O conselho de administração da EasyJet rejeitou uma terceira proposta de aquisição da empresa de investimento norte-americana Castlelake, desta vez avaliando a companhia aérea de baixo custo em £6,25 por ação, ou aproximadamente £4,74 mil milhões ($6,26 mil milhões).
As ações da EZJ subiram mais de 5% no início da sessão de segunda-feira, para £5,30, o valor mais alto em quase um ano.
easyJet plc, EJTTF
A Castlelake, uma investidora no setor da aviação sediada em Minneapolis que gere cerca de $38 mil milhões em ativos, apresentou três propostas em rápida sucessão — £5,60 a 16 de junho, £6,00 pouco depois, e £6,25 a 20 de junho. O conselho rejeitou as três.
A oferta mais recente inclui um prémio de aproximadamente 59% em relação ao preço das ações da EasyJet de 394 pence em 28 de maio, antes de a Castlelake ter tornado público o seu interesse.

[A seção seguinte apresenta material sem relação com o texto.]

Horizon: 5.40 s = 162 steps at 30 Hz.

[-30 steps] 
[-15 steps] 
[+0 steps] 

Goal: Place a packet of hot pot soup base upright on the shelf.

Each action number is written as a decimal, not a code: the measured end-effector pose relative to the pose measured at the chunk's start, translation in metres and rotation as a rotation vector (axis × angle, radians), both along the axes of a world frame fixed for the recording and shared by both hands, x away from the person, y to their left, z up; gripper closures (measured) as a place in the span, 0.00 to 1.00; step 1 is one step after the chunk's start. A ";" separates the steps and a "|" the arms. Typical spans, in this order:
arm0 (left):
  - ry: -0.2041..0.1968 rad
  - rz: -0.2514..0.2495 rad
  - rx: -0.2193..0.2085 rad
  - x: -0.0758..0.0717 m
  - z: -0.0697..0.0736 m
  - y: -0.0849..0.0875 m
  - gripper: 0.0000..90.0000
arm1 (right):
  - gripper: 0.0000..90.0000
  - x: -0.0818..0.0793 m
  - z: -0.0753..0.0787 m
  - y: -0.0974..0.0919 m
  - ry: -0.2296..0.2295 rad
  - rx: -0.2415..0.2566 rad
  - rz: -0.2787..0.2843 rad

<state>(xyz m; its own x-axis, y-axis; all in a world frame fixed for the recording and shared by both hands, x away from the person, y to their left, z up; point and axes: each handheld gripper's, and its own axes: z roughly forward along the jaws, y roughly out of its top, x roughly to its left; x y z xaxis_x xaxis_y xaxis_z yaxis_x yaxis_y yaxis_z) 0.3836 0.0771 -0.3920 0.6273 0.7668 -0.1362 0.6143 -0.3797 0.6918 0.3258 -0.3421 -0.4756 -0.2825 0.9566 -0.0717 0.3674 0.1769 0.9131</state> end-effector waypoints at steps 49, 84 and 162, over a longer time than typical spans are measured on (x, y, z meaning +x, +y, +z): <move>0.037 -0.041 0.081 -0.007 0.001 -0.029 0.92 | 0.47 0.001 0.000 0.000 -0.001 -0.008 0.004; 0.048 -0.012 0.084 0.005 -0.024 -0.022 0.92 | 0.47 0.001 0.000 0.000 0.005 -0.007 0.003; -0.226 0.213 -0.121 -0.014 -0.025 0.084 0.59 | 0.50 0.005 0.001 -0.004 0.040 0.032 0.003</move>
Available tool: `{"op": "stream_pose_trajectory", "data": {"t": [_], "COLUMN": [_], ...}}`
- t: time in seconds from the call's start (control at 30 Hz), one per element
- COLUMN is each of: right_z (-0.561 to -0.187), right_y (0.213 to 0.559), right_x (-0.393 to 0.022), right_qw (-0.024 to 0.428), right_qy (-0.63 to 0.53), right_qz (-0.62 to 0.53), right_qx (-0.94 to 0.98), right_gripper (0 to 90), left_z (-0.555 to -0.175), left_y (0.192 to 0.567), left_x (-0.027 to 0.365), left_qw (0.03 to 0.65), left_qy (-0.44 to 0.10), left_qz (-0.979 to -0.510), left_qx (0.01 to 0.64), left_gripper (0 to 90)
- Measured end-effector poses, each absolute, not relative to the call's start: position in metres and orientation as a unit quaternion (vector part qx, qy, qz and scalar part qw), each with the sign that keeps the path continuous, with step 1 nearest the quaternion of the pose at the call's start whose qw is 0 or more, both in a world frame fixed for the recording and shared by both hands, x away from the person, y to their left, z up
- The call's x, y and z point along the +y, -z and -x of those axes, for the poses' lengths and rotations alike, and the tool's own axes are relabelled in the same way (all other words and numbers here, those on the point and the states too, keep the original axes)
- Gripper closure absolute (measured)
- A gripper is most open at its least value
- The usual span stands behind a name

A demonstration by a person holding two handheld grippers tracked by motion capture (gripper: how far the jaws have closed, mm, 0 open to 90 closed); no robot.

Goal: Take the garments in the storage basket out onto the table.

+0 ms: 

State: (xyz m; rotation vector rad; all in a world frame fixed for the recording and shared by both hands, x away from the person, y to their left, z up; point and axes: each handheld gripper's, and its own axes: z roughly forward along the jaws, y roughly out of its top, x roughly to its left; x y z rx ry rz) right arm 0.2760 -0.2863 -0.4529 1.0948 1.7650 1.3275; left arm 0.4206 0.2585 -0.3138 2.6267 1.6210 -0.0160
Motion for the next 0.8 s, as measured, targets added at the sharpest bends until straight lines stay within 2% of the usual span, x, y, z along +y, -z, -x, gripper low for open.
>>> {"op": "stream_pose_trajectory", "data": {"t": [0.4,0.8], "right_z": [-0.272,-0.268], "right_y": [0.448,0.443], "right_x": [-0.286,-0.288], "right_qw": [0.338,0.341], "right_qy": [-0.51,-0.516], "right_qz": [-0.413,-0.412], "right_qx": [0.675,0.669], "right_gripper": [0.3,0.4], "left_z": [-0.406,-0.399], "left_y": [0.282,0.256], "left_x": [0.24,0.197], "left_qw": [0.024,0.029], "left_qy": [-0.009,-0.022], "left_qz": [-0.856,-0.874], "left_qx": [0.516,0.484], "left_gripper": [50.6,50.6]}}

O conselho de administração da EasyJet afirmou que as propostas "não refletem as perspetivas a médio prazo da easyJet, o seu sólido balanço e estrutura de capital." Também manifestou "reservas consideráveis" quanto ao nível de endividamento envolvido e descreveu a estrutura de propriedade como "opaca."
A companhia aérea destacou um aumento de 46% no lucro antes de impostos ao longo dos dois exercícios financeiros completos até setembro de 2025 e afirmou estar a visar um lucro antes de impostos superior a £1 mil milhões.
A Castlelake decidiu tornar a oferta pública, afirmando que a "recusa da EasyJet em negociar de forma significativa" não lhe deixou outra alternativa. A empresa referiu que tornar a proposta pública permitiria aos acionistas avaliar os seus méritos antes do prazo de 26 de junho, nos termos do Código de Aquisições do Reino Unido.
O analista da Goodbody Stockbrokers, Dudley Shanley, observou que haverá "maior pressão sobre o conselho esta semana."
A Castlelake afirmou que a oferta está totalmente financiada através de capital próprio e dívida, com o Goldman Sachs a indicar que pode organizar o financiamento necessário.
Para contornar as regras europeias de propriedade na aviação — que exigem que as transportadoras da UE sejam maioritariamente detidas e controladas por cidadãos da UE — a Castlelake trouxe o ex-COO da Malaysia Airlines e da Ryanair, Peter Bellew, juntamente com Mark Breen, como parceiros cidadãos da UE.
A estrutura proposta inclui uma alternativa parcial para os acionistas da EasyJet optarem por ações não cotadas, não transferíveis e sem direito de voto num veículo detido a 49% pela Castlelake e a 51% por cidadãos da UE.
A EasyJet reagiu firmemente a este acordo, classificando a estrutura como "opaca." Shanley também observou que os acionistas poderiam ficar desapontados com a ausência de um parceiro europeu reconhecido no setor da aviação no negócio.
A Castlelake argumentou que o seu modelo de propriedade está alinhado com estruturas utilizadas por outras transportadoras europeias para cumprimento de requisitos regulatórios.
Nos termos do Código de Aquisições do Reino Unido, a Castlelake tem até às 17h00 de 26 de junho para anunciar uma oferta firme ou desistir.
A EasyJet afirmou que "mantém grande confiança" na sua estratégia e está focada nos seus objetivos a médio prazo, incluindo o crescimento do seu negócio de pacotes de férias.